The generative AI copyright disclosure Act of 2024 is brutally simplistic in its design but is incredibly effective in its intended output. This act “Would require a notice to be submitted to the register of Copyrights to the release of a new generative AI system with regard to all copyrighted works used in building or altering the training dataset for that system”. Future models that are set to be released publicly will need to submit a list of their copyrighted works 30 days before the models are made publicly available. Existing models copyrighted works must be filed by 30 days after the Act goes into effect.
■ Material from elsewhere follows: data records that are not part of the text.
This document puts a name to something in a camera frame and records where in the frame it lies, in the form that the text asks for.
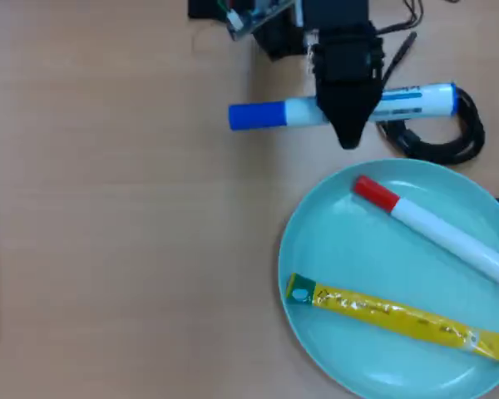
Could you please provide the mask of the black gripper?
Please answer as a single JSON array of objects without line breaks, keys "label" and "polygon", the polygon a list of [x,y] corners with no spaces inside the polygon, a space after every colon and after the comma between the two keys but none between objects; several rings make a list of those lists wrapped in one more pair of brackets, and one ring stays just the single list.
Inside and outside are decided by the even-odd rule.
[{"label": "black gripper", "polygon": [[323,26],[311,46],[316,100],[345,150],[356,149],[383,93],[383,39],[371,22]]}]

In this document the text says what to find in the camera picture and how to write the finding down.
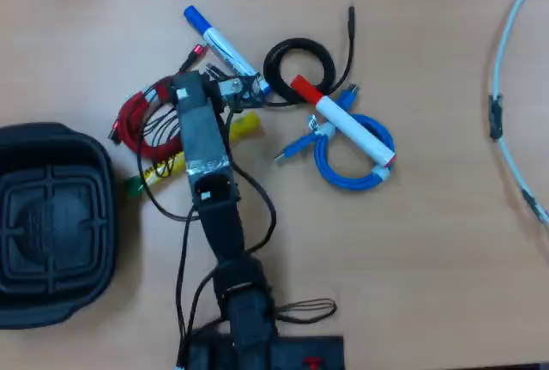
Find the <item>red marker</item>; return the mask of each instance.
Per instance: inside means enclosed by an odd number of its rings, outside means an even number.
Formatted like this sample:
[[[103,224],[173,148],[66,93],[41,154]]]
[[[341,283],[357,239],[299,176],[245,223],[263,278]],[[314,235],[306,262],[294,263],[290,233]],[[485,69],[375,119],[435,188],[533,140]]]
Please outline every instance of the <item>red marker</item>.
[[[303,98],[314,105],[330,123],[343,134],[351,138],[360,149],[367,153],[377,164],[388,167],[396,158],[395,152],[377,139],[371,132],[359,124],[343,108],[335,104],[329,97],[321,94],[314,85],[302,76],[296,76],[292,88]]]

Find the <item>red marker cap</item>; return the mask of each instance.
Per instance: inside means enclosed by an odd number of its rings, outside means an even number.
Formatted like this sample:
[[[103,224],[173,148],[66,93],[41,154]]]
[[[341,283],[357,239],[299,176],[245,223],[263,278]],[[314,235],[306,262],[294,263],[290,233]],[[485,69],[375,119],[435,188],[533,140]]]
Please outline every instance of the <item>red marker cap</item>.
[[[324,96],[314,85],[305,80],[302,76],[296,76],[290,85],[313,106],[315,106]]]

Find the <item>white cable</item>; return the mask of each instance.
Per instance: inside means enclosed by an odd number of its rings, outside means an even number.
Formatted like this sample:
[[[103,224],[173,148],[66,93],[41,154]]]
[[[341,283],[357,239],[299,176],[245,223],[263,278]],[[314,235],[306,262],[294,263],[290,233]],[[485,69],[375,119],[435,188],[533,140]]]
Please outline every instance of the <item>white cable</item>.
[[[505,23],[505,28],[501,36],[501,40],[499,41],[498,46],[498,54],[496,56],[496,62],[494,63],[494,70],[492,75],[492,102],[498,102],[498,96],[499,96],[499,76],[501,71],[501,64],[504,59],[505,49],[507,48],[507,43],[509,41],[509,36],[511,33],[511,29],[513,28],[513,24],[515,23],[516,16],[521,8],[521,6],[524,4],[525,0],[516,0],[513,4],[513,7],[511,8],[511,11],[509,12],[509,15],[507,17],[507,22]],[[549,215],[547,214],[546,210],[540,205],[538,200],[535,199],[534,195],[532,194],[532,191],[530,190],[530,187],[526,183],[526,180],[522,177],[521,172],[519,171],[518,167],[516,166],[515,160],[513,160],[513,156],[511,155],[511,152],[509,151],[509,148],[507,147],[507,144],[505,142],[505,138],[503,135],[497,140],[499,148],[502,152],[502,155],[504,156],[505,161],[507,162],[507,165],[509,166],[509,170],[511,171],[511,174],[513,175],[515,182],[518,184],[519,188],[522,191],[522,195],[525,196],[525,199],[527,196],[525,195],[525,192],[531,197],[533,200],[532,203],[528,203],[534,213],[538,216],[538,219],[549,226]]]

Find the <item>clip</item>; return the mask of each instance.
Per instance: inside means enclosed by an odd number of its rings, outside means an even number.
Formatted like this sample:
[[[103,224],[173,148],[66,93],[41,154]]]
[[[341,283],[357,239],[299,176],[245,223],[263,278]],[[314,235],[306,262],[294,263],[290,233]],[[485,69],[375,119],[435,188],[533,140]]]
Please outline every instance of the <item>clip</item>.
[[[502,122],[504,112],[503,99],[504,97],[501,94],[499,94],[496,98],[490,95],[490,138],[494,141],[497,141],[504,134]]]

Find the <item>blue marker cap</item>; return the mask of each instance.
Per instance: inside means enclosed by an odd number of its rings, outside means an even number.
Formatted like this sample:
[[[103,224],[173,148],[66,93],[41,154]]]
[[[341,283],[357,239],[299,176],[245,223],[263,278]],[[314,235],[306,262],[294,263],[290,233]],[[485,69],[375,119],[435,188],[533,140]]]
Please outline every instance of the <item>blue marker cap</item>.
[[[206,21],[206,18],[204,18],[202,14],[198,12],[198,9],[196,9],[193,5],[187,7],[183,15],[187,18],[190,25],[192,25],[196,31],[200,33],[200,35],[204,35],[204,33],[212,27],[210,23]]]

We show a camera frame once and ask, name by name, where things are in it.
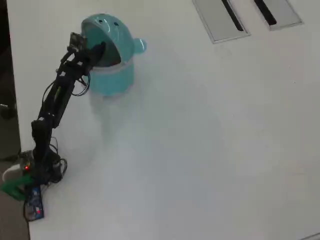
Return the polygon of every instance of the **metal plate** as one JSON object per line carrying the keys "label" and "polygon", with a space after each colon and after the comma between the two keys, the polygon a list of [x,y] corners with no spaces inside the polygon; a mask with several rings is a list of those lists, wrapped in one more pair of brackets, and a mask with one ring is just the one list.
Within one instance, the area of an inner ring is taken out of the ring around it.
{"label": "metal plate", "polygon": [[302,24],[302,20],[287,0],[253,0],[270,30]]}
{"label": "metal plate", "polygon": [[249,36],[229,0],[193,0],[213,43]]}

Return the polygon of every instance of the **toy dome lid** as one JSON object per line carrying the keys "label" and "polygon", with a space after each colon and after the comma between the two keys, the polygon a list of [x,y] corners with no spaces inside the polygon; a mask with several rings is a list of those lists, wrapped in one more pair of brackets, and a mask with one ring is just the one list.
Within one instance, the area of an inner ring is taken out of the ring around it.
{"label": "toy dome lid", "polygon": [[106,51],[98,67],[125,64],[135,53],[135,42],[129,29],[118,18],[109,14],[95,14],[81,24],[81,34],[87,38],[87,47],[106,43]]}

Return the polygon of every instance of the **green plastic part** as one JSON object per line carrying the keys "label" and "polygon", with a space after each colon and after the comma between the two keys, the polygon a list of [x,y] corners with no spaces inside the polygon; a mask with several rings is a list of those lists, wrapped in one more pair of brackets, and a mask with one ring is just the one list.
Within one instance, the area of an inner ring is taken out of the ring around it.
{"label": "green plastic part", "polygon": [[33,182],[34,180],[27,174],[18,179],[6,181],[1,185],[1,191],[10,195],[17,201],[24,201],[26,199],[25,193],[19,186],[32,184]]}

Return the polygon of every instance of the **white tabletop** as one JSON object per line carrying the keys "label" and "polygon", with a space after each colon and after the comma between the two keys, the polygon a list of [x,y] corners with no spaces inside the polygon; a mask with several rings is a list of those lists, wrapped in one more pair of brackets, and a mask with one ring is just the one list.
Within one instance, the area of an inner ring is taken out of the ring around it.
{"label": "white tabletop", "polygon": [[148,43],[118,97],[72,97],[68,160],[31,240],[298,240],[320,231],[320,2],[213,45],[191,0],[8,0],[22,150],[70,32],[108,12]]}

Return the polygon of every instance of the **cable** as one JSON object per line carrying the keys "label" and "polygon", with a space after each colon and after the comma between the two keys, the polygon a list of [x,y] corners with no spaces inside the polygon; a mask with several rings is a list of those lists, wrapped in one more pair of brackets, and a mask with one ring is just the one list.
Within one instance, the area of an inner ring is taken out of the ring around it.
{"label": "cable", "polygon": [[55,153],[58,154],[58,148],[51,143],[49,145],[50,145],[50,147],[53,147],[53,149],[55,150]]}
{"label": "cable", "polygon": [[50,83],[50,85],[46,87],[46,89],[45,89],[45,91],[43,93],[42,104],[41,104],[42,110],[44,110],[45,95],[46,95],[47,91],[49,90],[49,88],[52,87],[55,82],[56,82],[56,80],[54,80],[52,83]]}
{"label": "cable", "polygon": [[52,136],[51,138],[52,138],[52,139],[55,139],[55,142],[56,142],[56,148],[58,149],[58,140],[57,140],[57,138],[56,138],[55,136]]}
{"label": "cable", "polygon": [[67,168],[68,168],[68,162],[67,162],[67,160],[64,159],[64,158],[61,158],[60,161],[63,161],[63,162],[64,162],[64,168],[63,168],[63,171],[62,171],[62,178],[63,178],[64,175],[65,175],[65,173],[66,173],[66,170],[67,170]]}
{"label": "cable", "polygon": [[89,73],[88,74],[88,82],[86,84],[86,88],[82,92],[77,93],[77,94],[72,93],[72,95],[75,96],[75,97],[80,97],[80,96],[85,95],[88,92],[89,88],[90,88],[90,82],[91,82],[91,76],[90,76],[90,73]]}

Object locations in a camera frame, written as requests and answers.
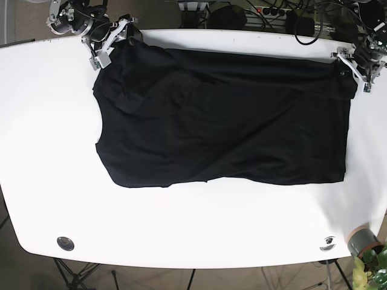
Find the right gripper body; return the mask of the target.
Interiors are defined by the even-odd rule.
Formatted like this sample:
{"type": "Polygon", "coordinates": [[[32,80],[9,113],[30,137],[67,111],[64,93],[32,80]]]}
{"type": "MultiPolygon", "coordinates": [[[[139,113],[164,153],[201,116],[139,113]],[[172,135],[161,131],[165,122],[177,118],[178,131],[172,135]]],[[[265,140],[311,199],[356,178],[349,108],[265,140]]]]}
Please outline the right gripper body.
{"type": "Polygon", "coordinates": [[[119,47],[119,42],[132,46],[143,43],[143,34],[136,26],[137,22],[135,17],[120,17],[118,21],[91,27],[82,36],[82,43],[91,55],[89,62],[93,70],[104,69],[111,63],[109,50],[119,47]]]}

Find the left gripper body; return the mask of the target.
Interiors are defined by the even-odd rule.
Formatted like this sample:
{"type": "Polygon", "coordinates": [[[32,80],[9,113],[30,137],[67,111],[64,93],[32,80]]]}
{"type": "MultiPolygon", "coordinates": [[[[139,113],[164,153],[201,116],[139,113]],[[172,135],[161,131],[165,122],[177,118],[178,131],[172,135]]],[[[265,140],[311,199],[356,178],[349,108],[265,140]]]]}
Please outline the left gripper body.
{"type": "Polygon", "coordinates": [[[362,91],[370,93],[375,79],[386,68],[386,43],[367,37],[358,46],[337,47],[331,57],[348,66],[362,91]]]}

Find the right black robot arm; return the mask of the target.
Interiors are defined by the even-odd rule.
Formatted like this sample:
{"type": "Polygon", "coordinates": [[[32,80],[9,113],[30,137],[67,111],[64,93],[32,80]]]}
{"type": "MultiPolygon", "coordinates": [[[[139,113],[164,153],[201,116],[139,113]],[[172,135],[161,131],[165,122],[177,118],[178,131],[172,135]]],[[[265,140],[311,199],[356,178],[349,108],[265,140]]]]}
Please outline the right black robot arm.
{"type": "Polygon", "coordinates": [[[52,0],[47,26],[56,35],[73,33],[90,52],[93,69],[106,68],[109,50],[119,42],[130,45],[143,42],[143,34],[135,26],[137,19],[125,14],[112,22],[107,14],[108,1],[92,6],[89,1],[52,0]]]}

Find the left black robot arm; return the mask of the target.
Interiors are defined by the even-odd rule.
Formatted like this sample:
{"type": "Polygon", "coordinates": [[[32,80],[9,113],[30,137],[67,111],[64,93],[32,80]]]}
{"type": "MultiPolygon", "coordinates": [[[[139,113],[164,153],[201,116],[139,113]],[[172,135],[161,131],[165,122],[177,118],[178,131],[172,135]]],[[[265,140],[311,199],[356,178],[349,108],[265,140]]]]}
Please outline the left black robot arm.
{"type": "Polygon", "coordinates": [[[293,9],[291,32],[301,45],[327,34],[346,42],[331,53],[351,69],[363,92],[370,93],[386,68],[386,1],[312,1],[293,9]]]}

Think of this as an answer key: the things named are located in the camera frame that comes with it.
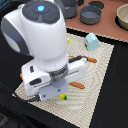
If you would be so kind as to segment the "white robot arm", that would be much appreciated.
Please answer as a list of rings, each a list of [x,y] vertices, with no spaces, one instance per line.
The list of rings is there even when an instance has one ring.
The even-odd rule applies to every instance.
[[[1,31],[10,47],[33,57],[21,68],[30,102],[63,94],[70,82],[86,75],[85,57],[68,58],[65,20],[60,0],[30,0],[2,18]]]

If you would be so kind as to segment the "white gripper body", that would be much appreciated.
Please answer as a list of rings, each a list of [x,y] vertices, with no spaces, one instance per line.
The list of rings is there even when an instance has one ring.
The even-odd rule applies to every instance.
[[[31,60],[22,66],[24,89],[34,101],[45,101],[65,93],[68,84],[86,75],[86,57],[75,57],[59,72],[46,72],[39,69]]]

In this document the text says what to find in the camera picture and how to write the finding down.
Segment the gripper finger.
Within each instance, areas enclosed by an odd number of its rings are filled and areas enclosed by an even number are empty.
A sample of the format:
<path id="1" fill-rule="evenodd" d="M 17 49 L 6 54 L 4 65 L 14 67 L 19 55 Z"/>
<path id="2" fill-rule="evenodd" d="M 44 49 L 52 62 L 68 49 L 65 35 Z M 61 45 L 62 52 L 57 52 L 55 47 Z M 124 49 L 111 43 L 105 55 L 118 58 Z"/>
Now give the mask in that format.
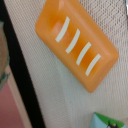
<path id="1" fill-rule="evenodd" d="M 6 68 L 10 61 L 7 40 L 3 27 L 4 23 L 0 21 L 0 90 L 8 80 L 9 74 L 6 72 Z"/>

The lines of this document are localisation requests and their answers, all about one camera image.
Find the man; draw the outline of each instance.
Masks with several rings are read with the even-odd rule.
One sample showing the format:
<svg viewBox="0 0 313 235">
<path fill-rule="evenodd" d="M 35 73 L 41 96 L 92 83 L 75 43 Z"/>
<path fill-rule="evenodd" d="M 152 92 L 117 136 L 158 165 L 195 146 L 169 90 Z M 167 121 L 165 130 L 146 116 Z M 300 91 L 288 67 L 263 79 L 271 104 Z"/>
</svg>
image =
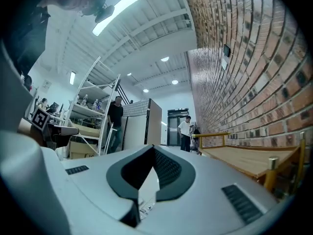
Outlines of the man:
<svg viewBox="0 0 313 235">
<path fill-rule="evenodd" d="M 110 128 L 113 124 L 112 135 L 109 141 L 109 148 L 107 154 L 114 153 L 122 141 L 122 116 L 123 116 L 123 107 L 121 106 L 122 98 L 117 96 L 115 98 L 115 103 L 111 104 L 108 112 L 108 128 L 107 128 L 107 139 L 109 135 Z"/>
<path fill-rule="evenodd" d="M 184 122 L 181 122 L 178 126 L 178 133 L 180 135 L 180 149 L 190 152 L 190 116 L 186 117 Z"/>
</svg>

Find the brick wall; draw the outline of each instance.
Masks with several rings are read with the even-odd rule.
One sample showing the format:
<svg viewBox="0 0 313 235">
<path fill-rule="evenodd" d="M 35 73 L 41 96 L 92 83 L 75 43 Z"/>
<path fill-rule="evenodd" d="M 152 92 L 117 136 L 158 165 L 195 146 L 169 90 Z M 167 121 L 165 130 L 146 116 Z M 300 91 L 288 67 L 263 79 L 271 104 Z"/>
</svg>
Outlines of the brick wall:
<svg viewBox="0 0 313 235">
<path fill-rule="evenodd" d="M 305 131 L 312 143 L 312 63 L 280 0 L 187 0 L 198 48 L 189 51 L 202 133 L 231 133 L 227 144 L 287 146 Z M 221 67 L 224 44 L 231 55 Z M 221 145 L 207 139 L 205 146 Z"/>
</svg>

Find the dark pants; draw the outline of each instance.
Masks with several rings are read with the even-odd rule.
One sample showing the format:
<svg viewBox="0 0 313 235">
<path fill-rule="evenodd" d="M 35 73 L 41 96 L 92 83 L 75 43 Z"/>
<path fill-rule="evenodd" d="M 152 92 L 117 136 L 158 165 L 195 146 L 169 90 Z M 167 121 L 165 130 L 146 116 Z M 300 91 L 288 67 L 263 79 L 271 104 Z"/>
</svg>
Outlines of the dark pants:
<svg viewBox="0 0 313 235">
<path fill-rule="evenodd" d="M 113 129 L 115 129 L 116 131 L 112 131 L 111 138 L 110 138 L 110 141 L 108 144 L 107 154 L 114 153 L 116 148 L 119 146 L 119 144 L 122 141 L 122 127 L 121 126 L 113 127 Z M 108 139 L 109 132 L 110 132 L 110 127 L 108 126 L 108 128 L 107 128 L 107 139 Z"/>
<path fill-rule="evenodd" d="M 180 139 L 180 149 L 190 152 L 190 137 L 184 134 L 182 134 L 181 136 L 182 137 Z"/>
</svg>

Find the wooden floor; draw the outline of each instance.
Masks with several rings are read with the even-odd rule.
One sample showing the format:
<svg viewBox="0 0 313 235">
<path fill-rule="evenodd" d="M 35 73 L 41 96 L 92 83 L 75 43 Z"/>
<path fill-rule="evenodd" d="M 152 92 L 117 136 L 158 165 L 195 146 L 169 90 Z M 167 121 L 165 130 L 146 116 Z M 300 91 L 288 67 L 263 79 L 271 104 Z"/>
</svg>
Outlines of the wooden floor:
<svg viewBox="0 0 313 235">
<path fill-rule="evenodd" d="M 219 159 L 242 172 L 259 178 L 268 169 L 268 158 L 270 156 L 279 157 L 279 164 L 288 159 L 294 151 L 260 151 L 238 149 L 233 147 L 220 147 L 213 149 L 201 149 L 207 156 Z"/>
</svg>

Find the cardboard box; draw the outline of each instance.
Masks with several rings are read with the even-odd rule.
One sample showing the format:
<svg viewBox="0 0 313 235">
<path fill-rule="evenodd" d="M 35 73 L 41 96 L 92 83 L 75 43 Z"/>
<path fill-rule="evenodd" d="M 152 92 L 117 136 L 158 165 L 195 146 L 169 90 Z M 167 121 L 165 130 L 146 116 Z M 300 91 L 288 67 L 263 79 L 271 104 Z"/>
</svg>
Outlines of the cardboard box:
<svg viewBox="0 0 313 235">
<path fill-rule="evenodd" d="M 95 144 L 91 144 L 91 146 L 97 150 L 97 146 Z M 86 143 L 78 143 L 78 142 L 70 142 L 69 145 L 69 158 L 70 159 L 83 159 L 97 156 L 97 153 L 92 150 L 88 144 Z"/>
<path fill-rule="evenodd" d="M 89 127 L 82 126 L 82 125 L 75 124 L 75 123 L 73 124 L 73 127 L 78 128 L 79 133 L 81 135 L 96 137 L 96 138 L 98 138 L 100 136 L 100 129 L 93 129 L 93 128 L 89 128 Z"/>
</svg>

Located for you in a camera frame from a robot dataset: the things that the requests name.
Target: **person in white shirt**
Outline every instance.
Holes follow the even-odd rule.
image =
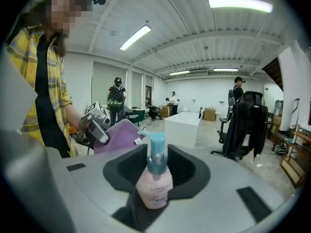
[[[175,92],[173,92],[173,96],[169,99],[165,99],[168,103],[168,106],[172,106],[172,116],[177,114],[177,108],[178,108],[178,101],[175,95]]]

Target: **ceiling beam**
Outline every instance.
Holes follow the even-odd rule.
[[[253,76],[256,72],[262,70],[266,65],[268,65],[270,62],[272,62],[275,58],[277,58],[281,53],[284,52],[288,48],[288,44],[280,46],[275,52],[273,53],[267,53],[262,58],[262,62],[258,67],[255,68],[255,70],[251,73],[251,76]]]
[[[195,42],[197,40],[203,40],[203,39],[209,39],[209,38],[229,38],[229,37],[234,37],[234,38],[247,38],[247,39],[256,39],[258,35],[258,32],[252,32],[252,31],[242,31],[242,30],[219,30],[219,31],[211,31],[211,32],[205,32],[205,33],[198,33],[198,34],[193,34],[189,36],[185,36],[183,38],[179,38],[177,40],[168,42],[166,44],[163,44],[155,49],[154,52],[159,52],[174,46],[177,46],[179,44],[183,43],[189,43],[189,42]],[[265,42],[270,42],[273,44],[277,45],[283,45],[283,41],[281,38],[276,37],[276,36],[271,36],[268,34],[260,34],[258,36],[258,40],[265,41]],[[136,64],[139,61],[142,61],[143,59],[149,57],[150,55],[153,55],[154,53],[149,51],[138,58],[136,58],[133,62],[133,64]]]
[[[249,76],[242,74],[240,75],[241,78],[243,79],[249,79],[249,80],[258,80],[259,78],[256,76]],[[184,75],[176,78],[170,78],[167,80],[164,80],[164,82],[173,82],[173,81],[180,81],[180,80],[193,80],[193,79],[234,79],[236,78],[235,74],[208,74],[208,75]]]
[[[111,2],[108,4],[107,8],[105,9],[104,13],[101,16],[101,19],[99,20],[99,23],[96,26],[96,29],[94,31],[92,40],[91,40],[91,44],[89,46],[88,52],[91,53],[93,51],[93,47],[95,44],[95,41],[98,37],[98,34],[101,30],[101,25],[105,22],[105,20],[107,19],[108,15],[110,14],[110,12],[112,11],[112,9],[114,8],[114,6],[117,4],[119,0],[111,0]]]
[[[203,67],[203,66],[226,66],[226,65],[231,65],[231,66],[240,66],[241,64],[241,60],[207,60],[207,61],[199,61],[199,62],[193,62],[193,63],[186,63],[186,64],[181,64],[181,65],[177,65],[177,66],[173,66],[173,67],[167,67],[167,68],[163,68],[163,69],[158,69],[155,73],[159,74],[159,73],[168,73],[171,72],[173,70],[178,70],[178,71],[182,71],[184,69],[189,69],[192,67]],[[259,62],[258,61],[250,61],[250,60],[246,60],[243,63],[243,66],[259,66]]]
[[[93,56],[94,58],[100,57],[100,59],[101,59],[102,61],[96,61],[96,60],[95,60],[95,61],[96,61],[96,62],[100,62],[100,63],[109,64],[109,65],[112,65],[112,66],[115,66],[115,67],[121,67],[121,68],[136,67],[136,68],[141,69],[141,70],[144,70],[144,71],[146,71],[146,72],[148,72],[148,73],[150,73],[150,74],[156,75],[156,76],[158,76],[158,77],[160,77],[160,78],[162,78],[162,79],[165,79],[165,78],[162,77],[161,75],[156,74],[156,73],[154,73],[154,72],[152,72],[152,71],[150,71],[150,70],[148,70],[148,69],[146,69],[146,68],[134,66],[134,65],[132,65],[132,64],[130,64],[130,63],[128,63],[128,62],[125,62],[125,61],[123,61],[123,60],[112,59],[112,58],[110,58],[110,57],[108,57],[108,56],[104,56],[104,55],[101,55],[101,54],[95,54],[95,53],[84,52],[84,51],[68,50],[67,52],[91,55],[91,56]]]

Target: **pink bottle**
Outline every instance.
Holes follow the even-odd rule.
[[[139,178],[136,188],[148,209],[159,209],[167,204],[168,192],[173,188],[173,179],[167,167],[164,154],[165,134],[138,131],[151,140],[151,154],[147,157],[147,167]]]

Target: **person with backpack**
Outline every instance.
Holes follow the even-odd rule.
[[[234,87],[233,87],[233,95],[235,103],[240,102],[240,99],[242,95],[244,94],[242,89],[242,84],[245,83],[245,80],[243,80],[241,77],[236,77],[234,80]]]
[[[122,79],[116,77],[115,84],[109,88],[107,96],[108,110],[110,111],[110,126],[116,124],[116,116],[118,122],[123,119],[124,101],[126,98],[125,88],[122,86]]]

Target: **cardboard box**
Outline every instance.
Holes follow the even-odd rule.
[[[281,120],[282,120],[281,116],[274,116],[273,120],[272,120],[272,124],[280,125],[281,124]]]
[[[172,109],[170,106],[162,106],[162,109],[160,109],[160,113],[162,117],[170,117],[172,114]]]
[[[205,108],[203,120],[215,121],[215,119],[216,119],[216,109]]]
The Copyright Register will establish and maintain a publicly available online database that contains each notice.
In Summary, the Generative AI Disclosure Act 2024 forces AI developers to be transparent about what works are going into their systems and use’s existing legal infrastructure to do so. However, the complexity of rights management in generative AI might require some fine-tuning of the act or the definitions of what constitutes copyrighted works that have been used.
If we zoom out and look at the ELVIS, COPIED acts, all three of the acts support each other in a complimentary fashion in attempting to put the power back into the hands of the rights holders. ELVIS specifically targets the reproduction of an individual's likeness, COPIED allows rights holders to provide provenance information to their works, and Generative AI Disclosure Act 2024 forces AI developers to be transparent. Covering all three of these bases creates a very strong foundation for the future of rights holders in generative AI, but it is abundantly clear that there will be a period of fine-tuning and redrafting regulation to make it efficient. It would seem across all the Acts the biggest winners are the enterprise level creative work conglomerates (Record Labels, Art and Image Conglomerates) and the biggest losers will be SME and low budget AI developers that will struggle with innovation or will be hindered by compliance.
Provenance graphs illustrate the supply chain of training data from source to end user, promoting accountability within the data supply chain by ensuring transparency from both data owners and consumers. This accountability incentivises data owners to clearly disclose their content for licensing and allows AI developers to understand their training inputs and outcomes, ensuring rights holders are adequately compensated. Platforms like Valyu’s exchange offer provenance for datasets, supporting copyright and transparency regulations.
AI copyright regulation globally is still in an incredibly juvenile stage and it is expected that there will be redrafting and fine-tuning of most laws as best practices emerge for each use case and industry. For the time being both rights holder and developers should be watching the regulation closely to understand how it can effect that and understand what solutions are being built to assist their pain points. For now, the future is looking promising.